Uzhhorod Gymnasium is a public gymnasium school in Uzhhorod, Ukraine.

== History ==
In 1613 the head come of Zemplen and Ung counties Gyorgy Hommonai Drugeth founded a collegium in Humenne. The local jesuit monks were assigned to manage it. In 1640 Gyorgy's son, Janos Hommonai, the state judge, relocated the colegium to Uzhhorod. The facility started to work in 1646. In 1775 Maria Theresia gave the collegium, the Uzhhorod Cathedral and the castle to the Greek Catholic Church.

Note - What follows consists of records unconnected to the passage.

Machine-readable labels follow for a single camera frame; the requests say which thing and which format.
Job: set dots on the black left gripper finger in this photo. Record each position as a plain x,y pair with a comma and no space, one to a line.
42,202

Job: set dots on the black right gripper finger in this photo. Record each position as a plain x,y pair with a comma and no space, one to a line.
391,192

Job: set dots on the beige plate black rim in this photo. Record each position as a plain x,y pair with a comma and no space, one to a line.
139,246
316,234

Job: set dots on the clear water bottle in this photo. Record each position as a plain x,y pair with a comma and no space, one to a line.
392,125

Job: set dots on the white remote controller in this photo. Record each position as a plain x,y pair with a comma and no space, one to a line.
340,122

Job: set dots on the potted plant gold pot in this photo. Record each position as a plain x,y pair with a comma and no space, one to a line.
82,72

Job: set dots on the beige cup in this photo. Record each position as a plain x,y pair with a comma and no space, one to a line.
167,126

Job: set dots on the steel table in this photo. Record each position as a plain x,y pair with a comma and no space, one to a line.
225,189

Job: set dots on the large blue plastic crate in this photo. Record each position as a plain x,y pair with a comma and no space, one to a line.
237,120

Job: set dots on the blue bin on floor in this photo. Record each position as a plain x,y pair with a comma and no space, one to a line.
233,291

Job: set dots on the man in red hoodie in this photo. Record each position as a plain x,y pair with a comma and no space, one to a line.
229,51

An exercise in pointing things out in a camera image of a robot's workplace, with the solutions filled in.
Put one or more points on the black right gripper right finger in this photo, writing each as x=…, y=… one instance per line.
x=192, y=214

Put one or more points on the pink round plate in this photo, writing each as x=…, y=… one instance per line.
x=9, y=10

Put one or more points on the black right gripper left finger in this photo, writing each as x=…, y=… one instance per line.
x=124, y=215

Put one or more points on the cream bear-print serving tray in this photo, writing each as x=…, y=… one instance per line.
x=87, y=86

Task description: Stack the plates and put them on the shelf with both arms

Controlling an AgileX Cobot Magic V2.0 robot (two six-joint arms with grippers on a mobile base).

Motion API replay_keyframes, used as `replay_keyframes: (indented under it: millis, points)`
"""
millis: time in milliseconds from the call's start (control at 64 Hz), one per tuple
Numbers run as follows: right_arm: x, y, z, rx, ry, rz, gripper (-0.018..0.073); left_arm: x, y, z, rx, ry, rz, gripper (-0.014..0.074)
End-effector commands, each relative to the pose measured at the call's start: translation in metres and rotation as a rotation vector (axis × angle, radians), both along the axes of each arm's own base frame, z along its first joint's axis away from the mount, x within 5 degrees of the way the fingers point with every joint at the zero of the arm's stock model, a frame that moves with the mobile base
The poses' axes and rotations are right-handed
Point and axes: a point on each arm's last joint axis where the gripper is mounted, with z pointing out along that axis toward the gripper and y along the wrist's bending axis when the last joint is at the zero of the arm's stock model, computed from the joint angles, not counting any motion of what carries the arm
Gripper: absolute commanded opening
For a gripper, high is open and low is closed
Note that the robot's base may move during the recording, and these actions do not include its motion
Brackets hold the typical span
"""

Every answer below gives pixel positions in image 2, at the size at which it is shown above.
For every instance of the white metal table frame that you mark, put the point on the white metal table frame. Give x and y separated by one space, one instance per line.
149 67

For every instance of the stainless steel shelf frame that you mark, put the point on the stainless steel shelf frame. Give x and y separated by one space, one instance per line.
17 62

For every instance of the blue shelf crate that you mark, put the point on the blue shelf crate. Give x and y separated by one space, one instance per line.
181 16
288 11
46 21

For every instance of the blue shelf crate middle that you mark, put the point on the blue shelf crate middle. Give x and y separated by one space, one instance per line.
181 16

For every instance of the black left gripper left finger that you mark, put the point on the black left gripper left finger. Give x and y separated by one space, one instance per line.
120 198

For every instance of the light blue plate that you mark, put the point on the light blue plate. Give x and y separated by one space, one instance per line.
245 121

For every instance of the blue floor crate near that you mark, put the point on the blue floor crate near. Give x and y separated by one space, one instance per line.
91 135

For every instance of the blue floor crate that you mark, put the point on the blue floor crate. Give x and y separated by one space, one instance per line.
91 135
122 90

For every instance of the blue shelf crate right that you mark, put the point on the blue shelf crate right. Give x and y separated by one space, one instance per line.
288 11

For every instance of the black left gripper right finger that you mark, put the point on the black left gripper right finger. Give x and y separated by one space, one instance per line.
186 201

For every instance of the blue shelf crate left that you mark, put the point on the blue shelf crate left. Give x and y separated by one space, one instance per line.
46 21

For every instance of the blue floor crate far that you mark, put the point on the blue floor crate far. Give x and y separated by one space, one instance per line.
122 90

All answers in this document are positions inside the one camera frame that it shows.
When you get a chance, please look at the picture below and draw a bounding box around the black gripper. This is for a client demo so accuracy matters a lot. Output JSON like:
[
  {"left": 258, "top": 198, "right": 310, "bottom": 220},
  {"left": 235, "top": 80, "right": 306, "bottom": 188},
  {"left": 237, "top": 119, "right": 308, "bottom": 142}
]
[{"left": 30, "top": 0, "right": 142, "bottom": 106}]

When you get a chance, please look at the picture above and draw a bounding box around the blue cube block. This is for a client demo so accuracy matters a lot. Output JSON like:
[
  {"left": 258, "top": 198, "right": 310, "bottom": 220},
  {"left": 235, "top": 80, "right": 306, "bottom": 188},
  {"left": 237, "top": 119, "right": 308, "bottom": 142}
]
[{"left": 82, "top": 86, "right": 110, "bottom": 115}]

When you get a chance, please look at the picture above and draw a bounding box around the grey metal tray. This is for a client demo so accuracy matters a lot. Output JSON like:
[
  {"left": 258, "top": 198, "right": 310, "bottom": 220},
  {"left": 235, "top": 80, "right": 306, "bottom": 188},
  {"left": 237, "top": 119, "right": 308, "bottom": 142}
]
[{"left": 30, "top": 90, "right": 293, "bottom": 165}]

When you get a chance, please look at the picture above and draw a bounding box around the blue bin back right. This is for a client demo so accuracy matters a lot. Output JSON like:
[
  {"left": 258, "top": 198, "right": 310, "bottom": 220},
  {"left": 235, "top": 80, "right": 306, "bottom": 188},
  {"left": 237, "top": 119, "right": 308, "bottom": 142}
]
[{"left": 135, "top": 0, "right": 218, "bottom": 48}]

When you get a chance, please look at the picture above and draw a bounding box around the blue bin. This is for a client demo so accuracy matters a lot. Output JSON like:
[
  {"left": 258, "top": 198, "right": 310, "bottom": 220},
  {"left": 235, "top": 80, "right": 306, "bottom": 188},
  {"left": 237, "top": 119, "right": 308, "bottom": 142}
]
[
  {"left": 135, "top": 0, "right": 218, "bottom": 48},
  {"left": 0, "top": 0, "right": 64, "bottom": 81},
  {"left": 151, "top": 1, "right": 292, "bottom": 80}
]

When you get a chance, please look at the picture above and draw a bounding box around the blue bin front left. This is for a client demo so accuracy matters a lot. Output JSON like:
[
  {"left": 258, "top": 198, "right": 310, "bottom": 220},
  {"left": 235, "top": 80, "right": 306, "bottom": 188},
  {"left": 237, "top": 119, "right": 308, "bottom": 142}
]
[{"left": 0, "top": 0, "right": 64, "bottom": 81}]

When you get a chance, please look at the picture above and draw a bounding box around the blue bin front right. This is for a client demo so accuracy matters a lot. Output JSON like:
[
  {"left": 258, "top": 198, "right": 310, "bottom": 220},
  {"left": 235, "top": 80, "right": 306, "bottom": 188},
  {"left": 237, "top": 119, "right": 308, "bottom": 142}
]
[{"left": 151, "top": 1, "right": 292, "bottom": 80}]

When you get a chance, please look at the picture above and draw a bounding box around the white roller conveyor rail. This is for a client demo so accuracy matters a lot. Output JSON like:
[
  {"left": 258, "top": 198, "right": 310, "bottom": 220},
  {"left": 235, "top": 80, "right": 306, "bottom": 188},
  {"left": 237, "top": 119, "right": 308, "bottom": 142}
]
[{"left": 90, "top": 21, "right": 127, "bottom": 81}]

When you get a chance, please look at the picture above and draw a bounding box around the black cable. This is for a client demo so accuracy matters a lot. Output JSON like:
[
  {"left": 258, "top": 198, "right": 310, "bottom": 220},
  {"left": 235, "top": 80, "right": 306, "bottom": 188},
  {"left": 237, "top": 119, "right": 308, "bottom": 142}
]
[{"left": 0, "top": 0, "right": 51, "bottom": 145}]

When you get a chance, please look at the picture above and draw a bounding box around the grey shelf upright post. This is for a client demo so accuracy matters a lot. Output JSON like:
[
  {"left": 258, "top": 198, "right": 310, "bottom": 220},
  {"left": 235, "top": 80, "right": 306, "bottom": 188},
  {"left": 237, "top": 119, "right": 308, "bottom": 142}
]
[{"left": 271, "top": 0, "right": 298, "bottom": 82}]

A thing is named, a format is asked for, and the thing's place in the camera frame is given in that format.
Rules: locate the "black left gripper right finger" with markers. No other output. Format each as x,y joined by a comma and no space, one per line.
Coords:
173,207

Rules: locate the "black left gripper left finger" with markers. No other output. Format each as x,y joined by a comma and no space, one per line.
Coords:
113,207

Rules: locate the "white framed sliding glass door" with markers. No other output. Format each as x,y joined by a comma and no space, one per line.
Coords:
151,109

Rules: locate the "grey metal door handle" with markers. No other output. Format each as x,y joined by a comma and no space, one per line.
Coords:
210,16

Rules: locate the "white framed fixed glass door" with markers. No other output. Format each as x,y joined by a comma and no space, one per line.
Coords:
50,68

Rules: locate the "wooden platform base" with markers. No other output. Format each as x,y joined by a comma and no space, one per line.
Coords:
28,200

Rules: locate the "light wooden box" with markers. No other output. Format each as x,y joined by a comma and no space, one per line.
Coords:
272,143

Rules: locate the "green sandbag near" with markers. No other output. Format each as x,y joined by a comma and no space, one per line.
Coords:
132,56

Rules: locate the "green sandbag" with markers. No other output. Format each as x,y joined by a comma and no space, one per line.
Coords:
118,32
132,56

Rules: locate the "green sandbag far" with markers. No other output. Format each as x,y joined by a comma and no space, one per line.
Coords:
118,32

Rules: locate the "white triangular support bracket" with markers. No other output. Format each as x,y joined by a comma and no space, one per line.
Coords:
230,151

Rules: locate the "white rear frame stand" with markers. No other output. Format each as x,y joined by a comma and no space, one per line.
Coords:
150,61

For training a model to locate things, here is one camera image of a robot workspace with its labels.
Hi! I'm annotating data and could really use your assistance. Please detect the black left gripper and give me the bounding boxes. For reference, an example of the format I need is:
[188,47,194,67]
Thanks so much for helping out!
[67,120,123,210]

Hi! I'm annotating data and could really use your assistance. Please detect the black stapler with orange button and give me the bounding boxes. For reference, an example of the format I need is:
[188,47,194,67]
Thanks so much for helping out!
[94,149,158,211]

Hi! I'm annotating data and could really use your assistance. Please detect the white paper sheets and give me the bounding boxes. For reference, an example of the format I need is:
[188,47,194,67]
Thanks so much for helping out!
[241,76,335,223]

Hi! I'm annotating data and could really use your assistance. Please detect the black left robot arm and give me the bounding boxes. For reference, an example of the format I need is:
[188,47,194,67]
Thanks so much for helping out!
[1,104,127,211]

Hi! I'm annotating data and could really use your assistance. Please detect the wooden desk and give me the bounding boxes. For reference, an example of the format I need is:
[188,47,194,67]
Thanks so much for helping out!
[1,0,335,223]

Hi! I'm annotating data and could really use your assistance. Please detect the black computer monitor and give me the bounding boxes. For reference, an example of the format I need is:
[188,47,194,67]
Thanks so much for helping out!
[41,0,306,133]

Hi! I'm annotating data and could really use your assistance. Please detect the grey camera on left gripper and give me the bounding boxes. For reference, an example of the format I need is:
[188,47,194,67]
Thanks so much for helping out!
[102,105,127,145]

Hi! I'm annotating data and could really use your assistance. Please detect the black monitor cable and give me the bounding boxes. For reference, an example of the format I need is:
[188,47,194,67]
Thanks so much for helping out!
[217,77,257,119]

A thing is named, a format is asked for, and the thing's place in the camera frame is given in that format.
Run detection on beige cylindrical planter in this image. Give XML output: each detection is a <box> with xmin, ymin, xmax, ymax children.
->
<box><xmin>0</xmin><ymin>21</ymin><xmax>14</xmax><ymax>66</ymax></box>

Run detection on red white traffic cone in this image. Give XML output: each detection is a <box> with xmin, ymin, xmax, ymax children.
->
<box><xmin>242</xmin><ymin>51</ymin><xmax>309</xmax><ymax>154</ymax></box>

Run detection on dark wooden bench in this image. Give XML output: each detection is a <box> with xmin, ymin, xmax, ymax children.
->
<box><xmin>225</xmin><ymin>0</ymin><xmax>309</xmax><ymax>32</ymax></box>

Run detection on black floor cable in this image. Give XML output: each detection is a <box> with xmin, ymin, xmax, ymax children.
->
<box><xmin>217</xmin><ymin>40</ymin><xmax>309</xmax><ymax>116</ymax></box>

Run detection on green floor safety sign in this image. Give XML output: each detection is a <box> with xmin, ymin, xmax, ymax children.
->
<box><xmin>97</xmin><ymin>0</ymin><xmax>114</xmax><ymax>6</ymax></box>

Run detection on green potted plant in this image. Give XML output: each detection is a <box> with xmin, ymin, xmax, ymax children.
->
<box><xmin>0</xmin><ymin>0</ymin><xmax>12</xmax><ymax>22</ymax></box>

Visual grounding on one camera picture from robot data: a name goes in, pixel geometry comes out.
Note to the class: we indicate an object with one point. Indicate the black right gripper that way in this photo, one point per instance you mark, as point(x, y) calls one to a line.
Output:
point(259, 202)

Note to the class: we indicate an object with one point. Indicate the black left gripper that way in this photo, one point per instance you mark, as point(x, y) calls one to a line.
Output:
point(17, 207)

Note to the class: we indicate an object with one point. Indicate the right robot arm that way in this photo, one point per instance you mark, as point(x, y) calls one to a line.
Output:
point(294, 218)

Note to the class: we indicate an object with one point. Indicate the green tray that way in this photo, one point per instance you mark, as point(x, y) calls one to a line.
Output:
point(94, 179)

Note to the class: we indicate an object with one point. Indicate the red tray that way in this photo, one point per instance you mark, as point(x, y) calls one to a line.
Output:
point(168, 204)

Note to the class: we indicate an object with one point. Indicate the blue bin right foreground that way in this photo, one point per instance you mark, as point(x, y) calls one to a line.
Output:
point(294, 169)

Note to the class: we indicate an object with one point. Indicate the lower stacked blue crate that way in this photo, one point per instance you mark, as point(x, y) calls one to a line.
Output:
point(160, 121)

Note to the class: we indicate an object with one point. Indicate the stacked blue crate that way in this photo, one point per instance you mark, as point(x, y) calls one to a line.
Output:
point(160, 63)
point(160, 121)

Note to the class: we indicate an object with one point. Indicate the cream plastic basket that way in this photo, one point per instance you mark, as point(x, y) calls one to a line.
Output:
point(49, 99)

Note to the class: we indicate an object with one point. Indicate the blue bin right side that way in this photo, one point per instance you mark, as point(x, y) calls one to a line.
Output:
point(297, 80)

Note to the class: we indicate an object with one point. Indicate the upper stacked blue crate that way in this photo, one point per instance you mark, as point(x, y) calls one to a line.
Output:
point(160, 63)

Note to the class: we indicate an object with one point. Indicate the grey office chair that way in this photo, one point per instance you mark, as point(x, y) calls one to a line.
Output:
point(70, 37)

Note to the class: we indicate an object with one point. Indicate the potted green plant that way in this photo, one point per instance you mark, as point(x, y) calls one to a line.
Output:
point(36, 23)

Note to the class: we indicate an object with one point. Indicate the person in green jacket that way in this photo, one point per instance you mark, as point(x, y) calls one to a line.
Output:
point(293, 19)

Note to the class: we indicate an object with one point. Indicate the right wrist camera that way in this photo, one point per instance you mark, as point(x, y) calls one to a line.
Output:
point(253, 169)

In the 18th century during the wars of Gabor Bethlen, Gyorgy Rakoczi and Imre Tekeli the First the colegium was closed. During its existence, several buildings in Uzhhorod served as the gymnasium's campus:
- 1646–1785 – the building of the Jesuit college
- 1785–1895 – the former building of the Uzhhorod City Hall
In 1895 a new building for the gymnasium campus was built in downtown Uzhhorod. Now, this building serves as a campus for Uzhhorod National University Department of Chemistry.

The Gymnasium was closed in 1945 by the Soviet authorities. Uzhhorod Gymnasium was reopened on April 19, 1994, in the newly built modern building on 8 March Street.

== Admissions ==

Admission is selective and, in most cases, is through a preparatory course lasting three months.

== After graduation ==

Almost all of Uzhhorod Gymnasium graduates proceed to select universities and facilities of further education. The graduation rate is virtually 100%, the admissions rate above 95%. In the last years, Uzhhorod Gymnasium sent several students to leading universities in Ukraine, Europe and the United States.